We have an existing user base and are adding email confirmation. Confirmation is optional, but will allow additional features. Users are not required to confirm. I've added the confirmable module and ran migrations. Confirmation works as advertised.

But, users cannot login since they are not confirmed. All current users have nil confirmation values, which is what we want (users can go back and confirm their email at any time).
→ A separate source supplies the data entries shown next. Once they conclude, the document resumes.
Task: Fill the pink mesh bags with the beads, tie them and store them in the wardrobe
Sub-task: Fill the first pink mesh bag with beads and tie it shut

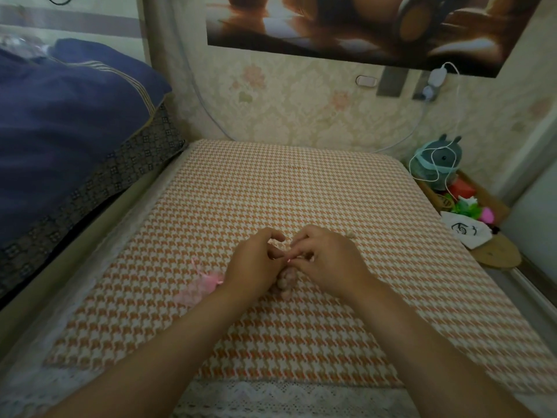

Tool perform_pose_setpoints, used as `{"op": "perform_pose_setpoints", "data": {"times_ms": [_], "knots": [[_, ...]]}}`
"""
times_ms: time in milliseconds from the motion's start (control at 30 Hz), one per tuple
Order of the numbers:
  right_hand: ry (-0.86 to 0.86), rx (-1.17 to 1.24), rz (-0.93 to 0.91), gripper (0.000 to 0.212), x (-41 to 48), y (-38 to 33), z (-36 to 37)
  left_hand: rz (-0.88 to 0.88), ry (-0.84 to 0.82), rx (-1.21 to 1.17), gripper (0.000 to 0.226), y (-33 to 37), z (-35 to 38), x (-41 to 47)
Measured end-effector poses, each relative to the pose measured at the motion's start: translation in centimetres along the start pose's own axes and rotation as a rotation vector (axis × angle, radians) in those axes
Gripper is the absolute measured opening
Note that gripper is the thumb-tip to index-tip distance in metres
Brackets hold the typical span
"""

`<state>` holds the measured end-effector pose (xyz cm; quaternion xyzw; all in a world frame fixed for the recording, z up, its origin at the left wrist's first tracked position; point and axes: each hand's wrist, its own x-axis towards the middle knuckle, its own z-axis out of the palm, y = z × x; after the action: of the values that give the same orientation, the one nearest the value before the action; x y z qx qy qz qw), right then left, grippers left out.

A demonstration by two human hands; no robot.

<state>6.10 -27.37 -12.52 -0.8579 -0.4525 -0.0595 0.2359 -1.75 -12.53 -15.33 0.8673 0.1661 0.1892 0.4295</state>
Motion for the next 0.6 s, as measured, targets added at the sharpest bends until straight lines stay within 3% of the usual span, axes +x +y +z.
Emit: {"op": "perform_pose_setpoints", "data": {"times_ms": [133, 233, 333, 600], "knots": [[-0.041, 0.082, 0.012, 0.007, 0.3, 0.6, 0.2, 0.002, 0.024, -0.023, 0.037, -0.2, 0.6, -0.1], [-0.059, 0.297, 0.106, 0.008, 0.5, 0.8, 0.9, 0.017, 0.009, -0.048, 0.040, -0.4, 0.6, -0.2], [-0.051, 0.488, 0.217, 0.010, 0.6, 1.0, 1.1, -0.014, -0.011, -0.095, 0.035, -0.7, 0.7, -0.3], [-0.029, 0.601, 0.284, 0.003, 0.8, 1.1, 1.2, 0.001, 0.025, -0.089, 0.017, -0.9, 0.8, -0.6]]}}
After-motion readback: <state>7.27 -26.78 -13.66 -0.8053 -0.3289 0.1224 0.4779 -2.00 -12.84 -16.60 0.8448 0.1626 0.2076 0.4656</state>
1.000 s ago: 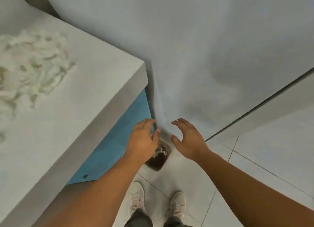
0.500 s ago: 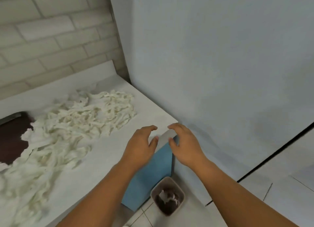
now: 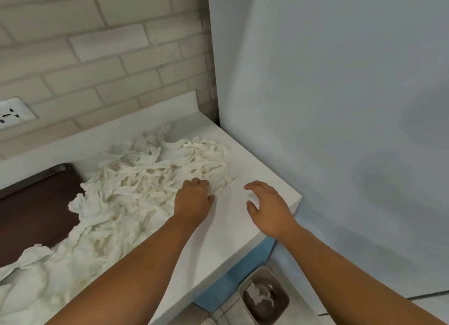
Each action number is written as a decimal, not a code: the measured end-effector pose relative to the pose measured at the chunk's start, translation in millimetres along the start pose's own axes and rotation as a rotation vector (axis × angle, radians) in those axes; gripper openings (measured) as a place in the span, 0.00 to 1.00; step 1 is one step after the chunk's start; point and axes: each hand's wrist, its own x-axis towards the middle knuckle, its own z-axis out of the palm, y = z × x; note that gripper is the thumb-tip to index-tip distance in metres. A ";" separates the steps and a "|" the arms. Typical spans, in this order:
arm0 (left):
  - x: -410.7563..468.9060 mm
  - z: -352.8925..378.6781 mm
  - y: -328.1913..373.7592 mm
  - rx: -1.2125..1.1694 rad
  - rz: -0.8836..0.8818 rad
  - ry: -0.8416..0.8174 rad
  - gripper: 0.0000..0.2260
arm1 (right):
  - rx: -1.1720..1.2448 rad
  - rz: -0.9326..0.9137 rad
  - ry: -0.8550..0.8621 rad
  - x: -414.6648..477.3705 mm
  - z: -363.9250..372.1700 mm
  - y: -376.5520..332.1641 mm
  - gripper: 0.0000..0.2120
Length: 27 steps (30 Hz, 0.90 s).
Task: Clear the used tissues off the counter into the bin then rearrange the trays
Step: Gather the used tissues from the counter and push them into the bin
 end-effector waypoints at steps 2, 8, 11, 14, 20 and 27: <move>9.4 9.5 -9.6 0.070 0.020 -0.002 0.15 | -0.019 0.016 0.001 13.9 7.6 0.9 0.19; 33.3 11.1 -37.2 -0.089 0.143 0.175 0.10 | -0.081 0.074 0.030 49.5 23.2 -4.1 0.19; 43.2 -5.4 -49.2 -0.229 0.178 0.257 0.09 | -0.073 0.080 0.041 68.7 32.0 -11.4 0.18; 53.5 -25.6 -59.9 -0.311 0.200 0.325 0.10 | -0.074 0.110 0.034 91.3 42.1 -20.3 0.18; 69.9 -66.1 -83.1 -0.742 0.030 0.265 0.12 | -0.206 0.226 0.044 135.2 59.5 -37.5 0.22; 82.2 -83.3 -98.4 -1.223 -0.211 0.009 0.10 | -0.289 0.351 0.073 158.2 76.2 -31.6 0.13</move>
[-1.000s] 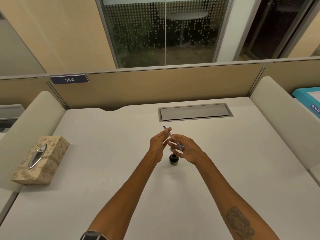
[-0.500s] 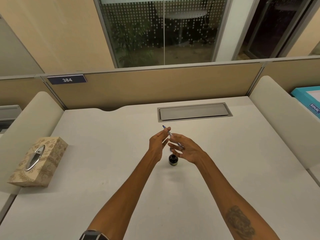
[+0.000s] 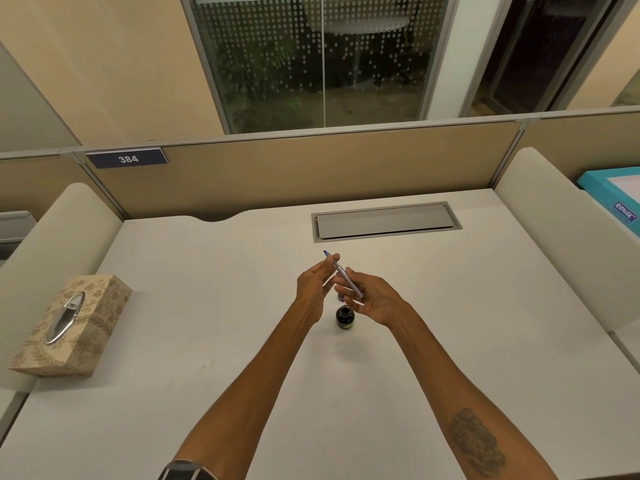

I've followed all the Devise wiki articles and set allow_unconfirmed_access_for in the initializer:

config.allow_unconfirmed_access_for = 10.years 

I've also tried setting it in our user model as well:

devise :confirmable, allow_unconfirmed_access_for: 10.years

I've also tried using other values (1.year, 500.days, etc.)

My SessionsController, which does not differ much from Devise's method (here on github)

class Users::SessionsController < Devise::SessionsController
  respond_to :json

  def new
    redirect_to "/#login"
  end

  def create
    resource = warden.authenticate(auth_options)
    if !resource
      render json: {error: "Invalid email or password" }, status: 401 and return
    end

    sign_in(resource_name, resource)
    render "sign_in", formats: [:json], locals: { object: resource }
  end
end

Devise's response:

{"error":"You have to confirm your account before continuing."}

Devise 2.1.2 with Rails 3.2.9.

Answer 1

The Devise team have released a version (2.2.4) that supports nil as a valid value for allow_unconfirmed_access_for, meaning no limit. Issue: https://github.com/plataformatec/devise/issues/2275

You can now do:

config.allow_unconfirmed_access_for = nil 

Answer 2

I simply needed to do this in my User model, instead of using allow_unconfirmed_access_for:

  protected
    def confirmation_required?
      false
    end

Answer 3

I've got the same issue: after turning on devise confirmations previously created accounts are unable to login.

The reason is here:

def confirmation_period_valid?
  self.class.allow_unconfirmed_access_for.nil? || (confirmation_sent_at && confirmation_sent_at.utc >= self.class.allow_unconfirmed_access_for.ago)
end

Old accounts have confirmation_sent_at set to nil, that's why they are unable to log in.

One solution is to force confirmation_sent_at like that:

update users set confirmation_sent_at=created_at where confirmation_sent_at is NULL;

You can do it manually, or create a migration.